MPI Groups and Communicator Management


This module will discuss the importance of, and relationship between, groups and communicators. It will use a forest dynamics model to demonstrate how, by creating sub-groups and communicators, and using them in conjunction with collective communication, additional useful communication patterns can be established.


Table of Contents

  1. Overview
  2. MPI Routines
  3. Forest Dynamics Model
    3.1 Problem
    3.2 Steps
    3.3 Code
    3.4 Alternate Approach
  4. References


1. Overview

Thus far in the workshop, we have assumed that all processors are available for all communication events. This is the effect of using the MPI_COMM_WORLD communicator, which includes all processors, for message passing activity.

To limit communication to a subset of the processors, the programmer can create a group, and associate a communicator with that group. The new communicator can be used in point-to-point or collective communication routines. Both groups and communicators are MPI objects (stored in system space) accessed by handles (returned from or passed to MPI routines).

A group is an ordered set of processes. Each process in a group is associated with a unique integer rank. Rank values start at zero and go to N-1, where N is the number of processes in the group.

A communicator is a mechanism for creating a self-contained communication "universe". A message sent with a given communicator is only eligible to be received by a process specifying the same communicator.

A communicator incorporates an instance of a group, and also includes contexts. A context can be thought of as a unique tag that is allocated by the system. For a message to be received, it must match on context and on message tag. A communicator includes two separate contexts: one for point-to-point communication and one for collective communication. These operations can therefore occur simultaneously within one communicator, without the point-to-point receiving the collective message, or vice versa.

Communicators and contexts are particularly important for libraries. There is no way to ensure that a library developer will choose a message tag that is not used by the application programmer. If the library creates its own communicator, it will be guaranteed a unique context and no interference from other communication events.

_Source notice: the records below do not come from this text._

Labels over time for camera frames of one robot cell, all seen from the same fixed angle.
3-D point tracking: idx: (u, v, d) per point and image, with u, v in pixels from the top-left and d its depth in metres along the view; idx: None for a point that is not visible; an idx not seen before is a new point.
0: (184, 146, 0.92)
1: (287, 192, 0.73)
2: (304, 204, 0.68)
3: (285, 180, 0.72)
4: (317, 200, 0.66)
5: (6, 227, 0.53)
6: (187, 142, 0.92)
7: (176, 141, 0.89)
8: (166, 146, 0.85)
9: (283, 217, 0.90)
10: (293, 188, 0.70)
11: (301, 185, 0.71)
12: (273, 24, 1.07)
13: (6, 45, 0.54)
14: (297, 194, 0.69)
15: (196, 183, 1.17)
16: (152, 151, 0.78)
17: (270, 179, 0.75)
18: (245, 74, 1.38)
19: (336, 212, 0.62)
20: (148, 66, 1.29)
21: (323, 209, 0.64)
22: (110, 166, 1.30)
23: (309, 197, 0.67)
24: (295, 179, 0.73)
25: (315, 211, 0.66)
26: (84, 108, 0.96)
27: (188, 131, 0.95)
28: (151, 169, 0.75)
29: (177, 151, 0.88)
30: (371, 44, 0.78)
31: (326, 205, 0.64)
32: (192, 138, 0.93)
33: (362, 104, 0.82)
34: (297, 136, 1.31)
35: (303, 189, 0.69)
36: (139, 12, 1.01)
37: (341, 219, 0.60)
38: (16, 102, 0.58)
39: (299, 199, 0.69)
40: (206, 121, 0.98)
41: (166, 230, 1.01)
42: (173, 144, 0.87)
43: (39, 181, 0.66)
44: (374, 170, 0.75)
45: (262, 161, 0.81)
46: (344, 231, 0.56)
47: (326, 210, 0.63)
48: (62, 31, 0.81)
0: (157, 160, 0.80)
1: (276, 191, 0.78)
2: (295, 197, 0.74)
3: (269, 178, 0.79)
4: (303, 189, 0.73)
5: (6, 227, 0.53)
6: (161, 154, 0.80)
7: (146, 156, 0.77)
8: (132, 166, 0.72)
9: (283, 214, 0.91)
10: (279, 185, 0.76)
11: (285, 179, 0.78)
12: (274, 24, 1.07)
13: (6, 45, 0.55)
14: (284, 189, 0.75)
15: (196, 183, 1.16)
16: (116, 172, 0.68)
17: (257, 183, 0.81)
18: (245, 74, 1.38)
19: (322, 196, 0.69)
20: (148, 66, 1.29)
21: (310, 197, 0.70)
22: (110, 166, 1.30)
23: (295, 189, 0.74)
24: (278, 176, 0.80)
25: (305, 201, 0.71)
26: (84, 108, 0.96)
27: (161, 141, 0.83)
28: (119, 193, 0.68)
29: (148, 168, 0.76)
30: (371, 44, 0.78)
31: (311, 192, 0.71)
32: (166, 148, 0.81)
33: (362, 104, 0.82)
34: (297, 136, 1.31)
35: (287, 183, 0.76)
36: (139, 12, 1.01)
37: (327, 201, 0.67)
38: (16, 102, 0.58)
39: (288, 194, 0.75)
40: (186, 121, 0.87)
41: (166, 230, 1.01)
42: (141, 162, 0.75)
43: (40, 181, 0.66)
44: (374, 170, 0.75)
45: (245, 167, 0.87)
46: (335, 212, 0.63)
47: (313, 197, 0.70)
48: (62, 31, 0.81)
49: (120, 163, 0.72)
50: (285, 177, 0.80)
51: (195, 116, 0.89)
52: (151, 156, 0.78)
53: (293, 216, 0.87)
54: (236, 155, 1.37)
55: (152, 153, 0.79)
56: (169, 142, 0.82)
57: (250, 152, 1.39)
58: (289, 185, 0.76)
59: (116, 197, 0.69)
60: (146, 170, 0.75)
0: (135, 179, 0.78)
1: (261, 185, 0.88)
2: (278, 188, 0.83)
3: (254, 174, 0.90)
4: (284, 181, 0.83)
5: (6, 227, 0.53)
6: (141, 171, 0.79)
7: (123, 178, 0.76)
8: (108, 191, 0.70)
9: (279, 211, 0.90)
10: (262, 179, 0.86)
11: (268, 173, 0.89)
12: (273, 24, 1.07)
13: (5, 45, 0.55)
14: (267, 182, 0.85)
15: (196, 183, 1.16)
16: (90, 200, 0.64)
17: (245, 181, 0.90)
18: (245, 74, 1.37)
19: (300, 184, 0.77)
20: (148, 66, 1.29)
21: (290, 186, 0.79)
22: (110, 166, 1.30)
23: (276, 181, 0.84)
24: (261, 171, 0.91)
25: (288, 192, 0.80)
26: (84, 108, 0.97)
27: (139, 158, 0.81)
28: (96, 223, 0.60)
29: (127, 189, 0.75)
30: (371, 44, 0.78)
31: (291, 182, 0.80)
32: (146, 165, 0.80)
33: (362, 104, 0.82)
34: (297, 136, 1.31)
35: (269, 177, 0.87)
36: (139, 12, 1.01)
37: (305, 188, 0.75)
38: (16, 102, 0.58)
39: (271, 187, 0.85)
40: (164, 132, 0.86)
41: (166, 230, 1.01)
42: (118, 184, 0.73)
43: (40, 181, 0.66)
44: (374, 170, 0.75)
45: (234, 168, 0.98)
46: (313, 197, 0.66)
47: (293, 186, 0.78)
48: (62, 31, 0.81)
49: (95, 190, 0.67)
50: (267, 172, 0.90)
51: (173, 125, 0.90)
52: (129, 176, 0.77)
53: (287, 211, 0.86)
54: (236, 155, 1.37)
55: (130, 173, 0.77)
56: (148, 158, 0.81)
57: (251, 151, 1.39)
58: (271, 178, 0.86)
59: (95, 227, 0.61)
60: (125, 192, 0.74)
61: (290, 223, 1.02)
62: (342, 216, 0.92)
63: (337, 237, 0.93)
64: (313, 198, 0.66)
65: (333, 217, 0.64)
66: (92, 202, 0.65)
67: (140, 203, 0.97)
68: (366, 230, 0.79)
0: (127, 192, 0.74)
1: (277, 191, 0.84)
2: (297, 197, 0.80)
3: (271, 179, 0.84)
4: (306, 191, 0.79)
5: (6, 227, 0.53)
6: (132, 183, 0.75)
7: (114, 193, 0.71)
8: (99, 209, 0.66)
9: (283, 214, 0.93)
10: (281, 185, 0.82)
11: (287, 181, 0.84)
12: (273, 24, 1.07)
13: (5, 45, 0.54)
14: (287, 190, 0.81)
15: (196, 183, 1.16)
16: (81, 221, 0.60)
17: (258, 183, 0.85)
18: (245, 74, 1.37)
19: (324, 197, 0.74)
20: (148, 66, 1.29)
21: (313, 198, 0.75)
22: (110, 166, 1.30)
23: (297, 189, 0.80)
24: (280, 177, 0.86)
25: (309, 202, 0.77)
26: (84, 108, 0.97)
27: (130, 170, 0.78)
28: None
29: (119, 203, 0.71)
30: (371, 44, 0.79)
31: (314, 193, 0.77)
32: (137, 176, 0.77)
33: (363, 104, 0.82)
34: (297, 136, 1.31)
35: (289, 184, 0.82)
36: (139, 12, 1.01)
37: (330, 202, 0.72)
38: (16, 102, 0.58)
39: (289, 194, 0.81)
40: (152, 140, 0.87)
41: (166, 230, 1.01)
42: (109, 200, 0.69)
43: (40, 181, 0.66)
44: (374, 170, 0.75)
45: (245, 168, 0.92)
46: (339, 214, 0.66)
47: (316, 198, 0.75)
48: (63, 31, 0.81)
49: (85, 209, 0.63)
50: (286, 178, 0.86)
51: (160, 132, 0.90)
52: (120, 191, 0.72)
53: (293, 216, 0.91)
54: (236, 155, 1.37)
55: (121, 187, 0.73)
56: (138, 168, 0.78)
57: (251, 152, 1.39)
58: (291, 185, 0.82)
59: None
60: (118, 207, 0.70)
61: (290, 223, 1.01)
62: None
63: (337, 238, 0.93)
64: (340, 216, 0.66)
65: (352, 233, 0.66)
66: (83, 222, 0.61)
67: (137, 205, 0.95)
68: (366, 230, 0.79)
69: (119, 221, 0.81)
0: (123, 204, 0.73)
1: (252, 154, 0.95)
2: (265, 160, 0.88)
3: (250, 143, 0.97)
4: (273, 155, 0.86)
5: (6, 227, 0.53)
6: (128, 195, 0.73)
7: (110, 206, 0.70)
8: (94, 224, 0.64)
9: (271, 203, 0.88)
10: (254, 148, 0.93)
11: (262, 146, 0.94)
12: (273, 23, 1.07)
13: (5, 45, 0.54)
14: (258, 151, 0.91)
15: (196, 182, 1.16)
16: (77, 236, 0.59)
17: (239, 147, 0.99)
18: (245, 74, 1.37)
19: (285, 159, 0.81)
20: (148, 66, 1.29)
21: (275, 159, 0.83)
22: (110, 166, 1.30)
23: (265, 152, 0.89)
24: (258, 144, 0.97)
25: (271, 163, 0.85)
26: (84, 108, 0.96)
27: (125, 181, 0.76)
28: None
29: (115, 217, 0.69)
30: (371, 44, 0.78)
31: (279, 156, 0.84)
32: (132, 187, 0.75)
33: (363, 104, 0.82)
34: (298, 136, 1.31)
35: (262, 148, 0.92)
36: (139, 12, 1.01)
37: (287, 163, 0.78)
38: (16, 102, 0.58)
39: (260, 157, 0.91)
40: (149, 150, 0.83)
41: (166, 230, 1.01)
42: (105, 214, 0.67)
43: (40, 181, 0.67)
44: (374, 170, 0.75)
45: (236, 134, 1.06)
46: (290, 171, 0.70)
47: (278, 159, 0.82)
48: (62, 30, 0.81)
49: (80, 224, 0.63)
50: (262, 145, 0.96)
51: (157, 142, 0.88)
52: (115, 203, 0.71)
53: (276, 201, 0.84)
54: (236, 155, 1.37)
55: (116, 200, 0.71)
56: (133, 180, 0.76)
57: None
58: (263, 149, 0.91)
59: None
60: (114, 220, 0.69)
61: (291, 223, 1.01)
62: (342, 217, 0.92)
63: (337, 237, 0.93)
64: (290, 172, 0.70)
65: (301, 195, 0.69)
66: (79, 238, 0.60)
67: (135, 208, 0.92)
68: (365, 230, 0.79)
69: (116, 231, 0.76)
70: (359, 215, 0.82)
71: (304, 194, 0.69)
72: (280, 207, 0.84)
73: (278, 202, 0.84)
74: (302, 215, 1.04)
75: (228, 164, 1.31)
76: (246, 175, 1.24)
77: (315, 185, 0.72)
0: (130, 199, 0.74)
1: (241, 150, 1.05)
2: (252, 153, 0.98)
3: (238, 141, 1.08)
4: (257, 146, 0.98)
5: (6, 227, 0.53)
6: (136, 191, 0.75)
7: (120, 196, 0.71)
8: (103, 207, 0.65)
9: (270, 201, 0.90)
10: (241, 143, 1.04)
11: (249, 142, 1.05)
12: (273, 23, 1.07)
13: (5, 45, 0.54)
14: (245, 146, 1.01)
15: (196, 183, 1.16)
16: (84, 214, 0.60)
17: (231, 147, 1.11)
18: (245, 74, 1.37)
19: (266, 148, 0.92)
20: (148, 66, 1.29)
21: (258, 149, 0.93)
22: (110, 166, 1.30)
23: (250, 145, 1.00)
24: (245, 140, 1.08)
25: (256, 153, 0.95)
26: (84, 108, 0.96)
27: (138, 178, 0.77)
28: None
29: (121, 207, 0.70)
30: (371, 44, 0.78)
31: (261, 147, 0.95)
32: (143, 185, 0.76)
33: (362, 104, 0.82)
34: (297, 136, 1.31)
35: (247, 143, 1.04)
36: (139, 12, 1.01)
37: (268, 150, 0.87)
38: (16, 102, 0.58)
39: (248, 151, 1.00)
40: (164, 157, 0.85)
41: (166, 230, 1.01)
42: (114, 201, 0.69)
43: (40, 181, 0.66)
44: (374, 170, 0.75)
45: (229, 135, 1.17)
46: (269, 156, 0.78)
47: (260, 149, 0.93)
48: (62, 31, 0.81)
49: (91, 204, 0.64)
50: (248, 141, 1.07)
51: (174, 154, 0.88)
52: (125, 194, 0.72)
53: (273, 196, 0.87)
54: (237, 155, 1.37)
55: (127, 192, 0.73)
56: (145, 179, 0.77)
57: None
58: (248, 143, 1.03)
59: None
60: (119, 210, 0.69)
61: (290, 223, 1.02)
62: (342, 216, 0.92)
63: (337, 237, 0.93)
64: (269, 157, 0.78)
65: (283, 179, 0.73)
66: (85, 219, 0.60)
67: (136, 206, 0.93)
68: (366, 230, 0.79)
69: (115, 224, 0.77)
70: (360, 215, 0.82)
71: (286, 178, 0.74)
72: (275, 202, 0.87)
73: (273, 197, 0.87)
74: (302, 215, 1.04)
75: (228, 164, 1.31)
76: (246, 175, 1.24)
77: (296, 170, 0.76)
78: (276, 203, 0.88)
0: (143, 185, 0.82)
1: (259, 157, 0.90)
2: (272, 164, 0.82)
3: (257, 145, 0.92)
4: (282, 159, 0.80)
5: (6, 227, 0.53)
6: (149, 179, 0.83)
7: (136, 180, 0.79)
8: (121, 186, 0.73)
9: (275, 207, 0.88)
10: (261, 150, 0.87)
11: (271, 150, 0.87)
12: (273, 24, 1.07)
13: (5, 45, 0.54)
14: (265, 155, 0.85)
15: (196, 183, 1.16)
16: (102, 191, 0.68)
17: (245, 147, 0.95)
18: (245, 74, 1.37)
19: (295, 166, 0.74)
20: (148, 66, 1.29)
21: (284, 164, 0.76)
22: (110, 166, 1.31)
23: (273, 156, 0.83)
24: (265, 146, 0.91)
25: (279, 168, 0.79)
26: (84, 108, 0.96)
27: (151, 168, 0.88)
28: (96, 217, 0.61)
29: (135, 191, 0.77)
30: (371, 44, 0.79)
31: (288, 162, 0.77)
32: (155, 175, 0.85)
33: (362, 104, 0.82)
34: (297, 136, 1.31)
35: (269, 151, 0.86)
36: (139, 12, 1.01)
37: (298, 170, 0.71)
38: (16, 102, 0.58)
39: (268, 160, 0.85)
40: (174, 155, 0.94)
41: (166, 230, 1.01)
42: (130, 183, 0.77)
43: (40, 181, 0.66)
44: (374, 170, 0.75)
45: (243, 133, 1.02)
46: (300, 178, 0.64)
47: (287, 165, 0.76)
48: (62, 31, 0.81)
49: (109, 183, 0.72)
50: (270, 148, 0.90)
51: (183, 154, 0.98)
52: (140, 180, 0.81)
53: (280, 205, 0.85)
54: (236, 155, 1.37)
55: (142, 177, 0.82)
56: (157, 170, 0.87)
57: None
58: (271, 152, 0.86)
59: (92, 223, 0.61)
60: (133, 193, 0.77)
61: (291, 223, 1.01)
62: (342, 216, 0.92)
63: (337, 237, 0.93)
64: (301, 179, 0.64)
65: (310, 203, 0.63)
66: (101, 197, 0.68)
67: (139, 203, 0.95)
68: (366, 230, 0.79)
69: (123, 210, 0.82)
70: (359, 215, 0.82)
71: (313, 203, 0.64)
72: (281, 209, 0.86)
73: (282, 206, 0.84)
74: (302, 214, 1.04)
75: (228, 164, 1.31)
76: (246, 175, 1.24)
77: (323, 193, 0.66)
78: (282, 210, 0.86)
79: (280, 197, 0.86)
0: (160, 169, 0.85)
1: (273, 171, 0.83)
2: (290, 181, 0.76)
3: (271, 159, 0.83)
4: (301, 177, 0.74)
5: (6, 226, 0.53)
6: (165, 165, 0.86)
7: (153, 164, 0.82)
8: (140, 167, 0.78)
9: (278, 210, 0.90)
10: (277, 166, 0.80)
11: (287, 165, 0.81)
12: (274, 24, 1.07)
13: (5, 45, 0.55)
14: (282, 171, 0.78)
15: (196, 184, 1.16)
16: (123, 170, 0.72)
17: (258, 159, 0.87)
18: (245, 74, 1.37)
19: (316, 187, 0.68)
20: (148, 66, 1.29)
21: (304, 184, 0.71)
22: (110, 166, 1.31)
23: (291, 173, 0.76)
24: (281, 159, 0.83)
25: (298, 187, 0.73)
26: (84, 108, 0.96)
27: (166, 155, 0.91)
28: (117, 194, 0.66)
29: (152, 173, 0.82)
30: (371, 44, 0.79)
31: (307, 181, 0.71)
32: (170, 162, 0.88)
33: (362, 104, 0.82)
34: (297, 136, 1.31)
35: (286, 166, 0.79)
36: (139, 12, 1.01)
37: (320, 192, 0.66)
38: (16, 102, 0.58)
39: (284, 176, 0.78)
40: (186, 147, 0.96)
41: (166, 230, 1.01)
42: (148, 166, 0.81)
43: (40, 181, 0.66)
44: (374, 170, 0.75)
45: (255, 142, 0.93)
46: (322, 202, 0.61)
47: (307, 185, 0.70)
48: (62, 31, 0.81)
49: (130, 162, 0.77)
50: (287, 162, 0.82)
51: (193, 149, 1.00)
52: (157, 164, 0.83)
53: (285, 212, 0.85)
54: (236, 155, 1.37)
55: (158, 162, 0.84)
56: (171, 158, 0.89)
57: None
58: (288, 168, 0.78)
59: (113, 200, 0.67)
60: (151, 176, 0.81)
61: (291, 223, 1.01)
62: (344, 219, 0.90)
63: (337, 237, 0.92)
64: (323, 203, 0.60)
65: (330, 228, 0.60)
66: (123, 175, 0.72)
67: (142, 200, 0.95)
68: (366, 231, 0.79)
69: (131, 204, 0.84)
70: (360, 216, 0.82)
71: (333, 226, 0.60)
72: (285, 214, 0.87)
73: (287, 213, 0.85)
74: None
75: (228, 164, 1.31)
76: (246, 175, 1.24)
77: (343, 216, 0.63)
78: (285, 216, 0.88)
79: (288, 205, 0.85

There are two additional issues related to communicators which are beyond the scope of this talk. First, a communicator can cache attribute information, to be carried over between subsequent subroutine calls. MPI virtual topologies are implemented using cached attributes. Second, in addition to intra-communicators (discussed in this talk), inter-communicators can be created to allow point-to-point communication between groups.


2. MPI Routines

MPI includes routines for accessing information on groups or communicators, for creating new groups or communicators from existing ones, and for deleting groups or communicators. A list follows. Please see the man pages or the MPI standard for information on syntax. The commands that will be illustrated later in this module and lab are italicized.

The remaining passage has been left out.